There is a rich history behind the celebration of The Day of the Dead (Día de los Muertos) that dates back some 3000 plus years. Although associated with Mexico, it is a holiday celebrated throughout Latin America. The 2-day holiday is celebrated November 1 and 2. With November 1 being Día de los Inocentes (Day of the Children) and November 2 All Souls Day or Day of the Dead.
Before we get into the traditions, lets go back some 3000 years. The origins of the Day of the Dead are believed to be rooted in pre-Columbian Mesoamerica. Historians note the Aztecs saw death as an integral and ever-present past life. They believe that upon dying a person’s soul traveled to the Land of the Dead but only after going through nine challenging levels. A journey that could take many years before their soul could reach its final resting place.
Tradition states, the border between the spiritual world and the real-world dissolve. Meaning the gates of heaven open at midnight on October 31 and spirits of children can rejoin their families for 24 hours. Spirits of adults can do the same on November 2. The souls return to the living world to feast, drink, dance, play music and be with their loved ones.
The rituals to honor the day the Aztecs did back then are what have inspired our present-day practices. Family members provide food, water and tools to aid the departed in their journey through the afterlife. Leaving these items on graves or Ofrendas (Altars).
The decoration of the grave sites or Ofrendas, are done with candles, bright marigolds, food, fruit and more. They include four elements …water, wind, earth and fire. These elements represent the deceased journey as they find the path to rest in peace. The structures are usually several levels that represent heaven, earth and the underworld. The food and drink are to be what the deceased would have enjoyed while they were alive. Photos and personal items from the deceased also adorn the Altars. Salt, so that the body is not corrupted in its trip for the following year. The Marigolds bright color and potent smell help lure the deceased soul back to their home. Sugar Skulls represent the person’s spirit.

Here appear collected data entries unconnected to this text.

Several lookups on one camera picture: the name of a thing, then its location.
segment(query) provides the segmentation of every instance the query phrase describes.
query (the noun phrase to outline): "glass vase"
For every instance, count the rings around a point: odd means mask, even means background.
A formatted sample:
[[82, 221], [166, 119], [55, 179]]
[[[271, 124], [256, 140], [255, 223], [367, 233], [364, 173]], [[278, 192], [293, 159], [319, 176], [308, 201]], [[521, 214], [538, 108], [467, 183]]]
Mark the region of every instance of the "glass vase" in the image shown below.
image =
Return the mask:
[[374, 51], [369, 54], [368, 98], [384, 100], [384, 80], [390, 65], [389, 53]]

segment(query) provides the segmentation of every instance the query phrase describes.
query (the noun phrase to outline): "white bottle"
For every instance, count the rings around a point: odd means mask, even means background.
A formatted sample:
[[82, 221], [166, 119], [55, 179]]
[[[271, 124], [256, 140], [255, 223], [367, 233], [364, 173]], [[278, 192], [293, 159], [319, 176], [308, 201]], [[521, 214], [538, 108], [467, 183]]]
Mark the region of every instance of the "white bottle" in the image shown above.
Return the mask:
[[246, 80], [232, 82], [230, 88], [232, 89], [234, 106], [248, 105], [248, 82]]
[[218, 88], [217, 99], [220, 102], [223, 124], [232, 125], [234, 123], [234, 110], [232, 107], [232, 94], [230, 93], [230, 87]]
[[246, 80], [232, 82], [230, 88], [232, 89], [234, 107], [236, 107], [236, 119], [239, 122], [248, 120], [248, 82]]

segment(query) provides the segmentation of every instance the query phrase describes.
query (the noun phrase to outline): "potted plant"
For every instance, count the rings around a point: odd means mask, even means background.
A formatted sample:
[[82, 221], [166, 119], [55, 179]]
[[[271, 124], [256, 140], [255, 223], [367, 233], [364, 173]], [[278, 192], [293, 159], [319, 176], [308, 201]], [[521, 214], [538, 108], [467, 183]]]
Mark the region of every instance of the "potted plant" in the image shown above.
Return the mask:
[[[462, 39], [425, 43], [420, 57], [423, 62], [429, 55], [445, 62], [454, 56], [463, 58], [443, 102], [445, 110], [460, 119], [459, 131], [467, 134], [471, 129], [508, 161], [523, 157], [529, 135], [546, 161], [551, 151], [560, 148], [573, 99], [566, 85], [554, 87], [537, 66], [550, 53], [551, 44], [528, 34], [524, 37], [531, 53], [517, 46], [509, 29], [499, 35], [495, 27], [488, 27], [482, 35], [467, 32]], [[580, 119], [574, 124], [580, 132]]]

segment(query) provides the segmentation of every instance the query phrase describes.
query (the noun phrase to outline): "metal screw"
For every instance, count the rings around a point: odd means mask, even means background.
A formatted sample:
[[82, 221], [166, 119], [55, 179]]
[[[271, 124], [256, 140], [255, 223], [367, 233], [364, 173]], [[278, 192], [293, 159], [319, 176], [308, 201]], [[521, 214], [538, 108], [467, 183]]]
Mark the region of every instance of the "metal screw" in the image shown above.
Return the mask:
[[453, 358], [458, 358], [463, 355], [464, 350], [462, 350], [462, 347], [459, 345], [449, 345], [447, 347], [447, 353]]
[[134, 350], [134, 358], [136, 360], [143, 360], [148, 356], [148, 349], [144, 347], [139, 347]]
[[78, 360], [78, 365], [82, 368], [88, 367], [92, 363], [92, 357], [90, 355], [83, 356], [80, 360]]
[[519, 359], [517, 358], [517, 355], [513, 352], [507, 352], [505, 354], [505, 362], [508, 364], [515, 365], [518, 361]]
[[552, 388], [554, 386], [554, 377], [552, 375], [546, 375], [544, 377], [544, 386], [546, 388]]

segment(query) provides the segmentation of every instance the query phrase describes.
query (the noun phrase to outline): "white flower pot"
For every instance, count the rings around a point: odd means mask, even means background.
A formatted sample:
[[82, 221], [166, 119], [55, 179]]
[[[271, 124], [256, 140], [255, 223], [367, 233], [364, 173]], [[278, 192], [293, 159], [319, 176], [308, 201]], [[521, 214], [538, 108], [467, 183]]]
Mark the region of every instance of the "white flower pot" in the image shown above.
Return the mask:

The most familiar symbol of Día de los Muertos may be the calacas and calaveras (skeletons and skulls), which appear everywhere during the holiday: in candied sweets, as parade masks, as dolls. Calacas and calaveras are almost always portrayed as enjoying life, often in fancy clothes and entertaining situations.
Most notable is the Disney and Pixar blockbuster animated hit Coco, a homage to The Day of the Dead, in which a young boy is transported to the Land of the Dead and meets up with his long-lost ancestors.
We hope to celebrate with you at our Día de los Muertos Festival!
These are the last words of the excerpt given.